The present volume provides a collection of seven articles containing new and high quality research results demonstrating the significance of Multi-objective Evolutionary Algorithms (MOEA) for data mining tasks in Knowledge Discovery from Databases (KDD). These articles are written by leading experts around the world. It is shown how the different MOEAs can be utilized, both in individual and integrated manner, in various ways to efficiently mine data from large databases.
Data Preprocessing In Data Mining
DOWNLOAD
Author : Salvador García
language : en
Publisher: Springer
Release Date : 2014-08-30
Data Preprocessing In Data Mining written by Salvador García and has been published by Springer this book supported file pdf, txt, epub, kindle and other format this book has been release on 2014-08-30 with Technology & Engineering categories.
Data Preprocessing for Data Mining addresses one of the most important issues within the well-known Knowledge Discovery from Data process. Data directly taken from the source will likely have inconsistencies, errors or most importantly, it is not ready to be considered for a data mining process. Furthermore, the increasing amount of data in recent science, industry and business applications, calls to the requirement of more complex tools to analyze it. Thanks to data preprocessing, it is possible to convert the impossible into possible, adapting the data to fulfill the input demands of each data mining algorithm. Data preprocessing includes the data reduction techniques, which aim at reducing the complexity of the data, detecting or removing irrelevant and noisy elements from the data. This book is intended to review the tasks that fill the gap between the data acquisition from the source and the data mining process. A comprehensive look from a practical point of view, including basic concepts and surveying the techniques proposed in the specialized literature, is given.Each chapter is a stand-alone guide to a particular data preprocessing topic, from basic concepts and detailed descriptions of classical algorithms, to an incursion of an exhaustive catalog of recent developments. The in-depth technical descriptions make this book suitable for technical professionals, researchers, senior undergraduate and graduate students in data science, computer science and engineering.

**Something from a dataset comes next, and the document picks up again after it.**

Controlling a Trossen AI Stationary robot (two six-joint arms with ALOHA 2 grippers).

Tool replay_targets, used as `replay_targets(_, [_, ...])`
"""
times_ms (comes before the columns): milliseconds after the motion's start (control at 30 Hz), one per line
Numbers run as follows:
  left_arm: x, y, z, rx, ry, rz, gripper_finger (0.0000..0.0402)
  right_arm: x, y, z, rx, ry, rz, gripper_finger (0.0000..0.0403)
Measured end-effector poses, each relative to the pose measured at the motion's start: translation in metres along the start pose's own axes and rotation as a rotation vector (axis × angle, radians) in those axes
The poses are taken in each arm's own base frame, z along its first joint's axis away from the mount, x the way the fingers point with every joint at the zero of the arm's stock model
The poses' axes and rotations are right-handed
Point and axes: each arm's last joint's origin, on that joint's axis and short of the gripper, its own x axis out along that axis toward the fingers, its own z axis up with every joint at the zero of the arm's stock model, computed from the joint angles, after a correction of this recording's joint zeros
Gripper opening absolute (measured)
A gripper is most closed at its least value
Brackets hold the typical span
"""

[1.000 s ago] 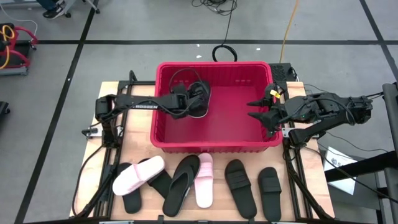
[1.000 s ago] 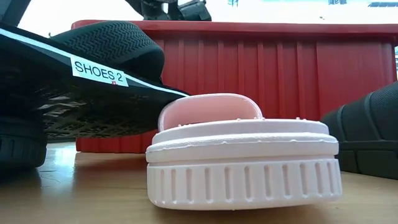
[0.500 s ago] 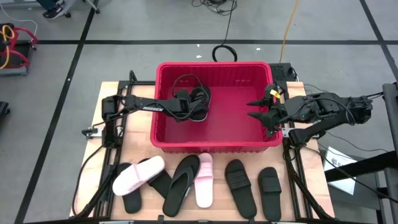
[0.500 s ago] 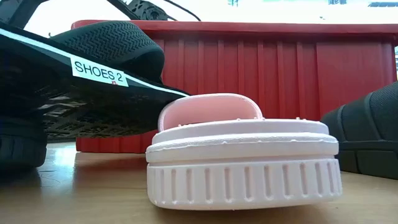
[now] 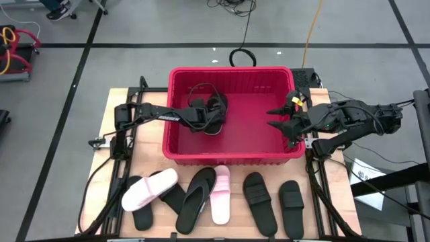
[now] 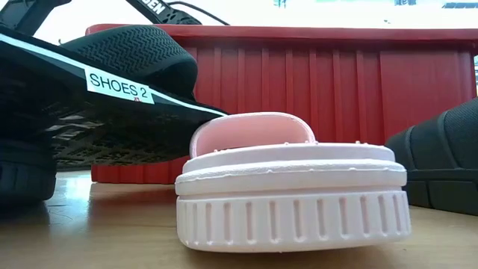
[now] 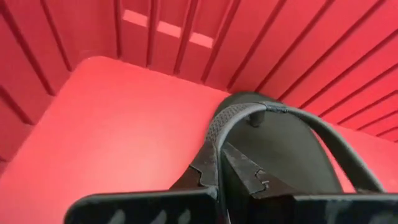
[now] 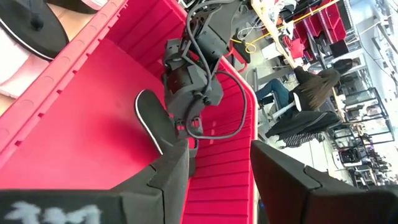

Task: Pick and place slides into bin
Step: Put the right black slipper into the red bin

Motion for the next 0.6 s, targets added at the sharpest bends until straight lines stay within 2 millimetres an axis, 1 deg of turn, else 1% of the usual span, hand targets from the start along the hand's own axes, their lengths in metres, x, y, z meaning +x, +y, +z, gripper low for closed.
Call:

Fuzzy Modeling And Genetic Algorithms For Data Mining And Exploration
DOWNLOAD
Author : Earl Cox
language : en
Publisher: Academic Press
Release Date : 2005-02
Fuzzy Modeling And Genetic Algorithms For Data Mining And Exploration written by Earl Cox and has been published by Academic Press this book supported file pdf, txt, epub, kindle and other format this book has been release on 2005-02 with Computers categories.
Foundations and ideas -- Principal model types -- Approaches to model building -- Fundamental concepts of fuzzy logic -- Fundamental concepts of fuzzy systems -- Fuzzy SQL and intelligent queries -- Fuzzy clustering -- Fuzzy rule induction -- Fundamental concepts of genetic algorithms -- Genetic resource scheduling optimization -- Genetic tuning of fuzzy models.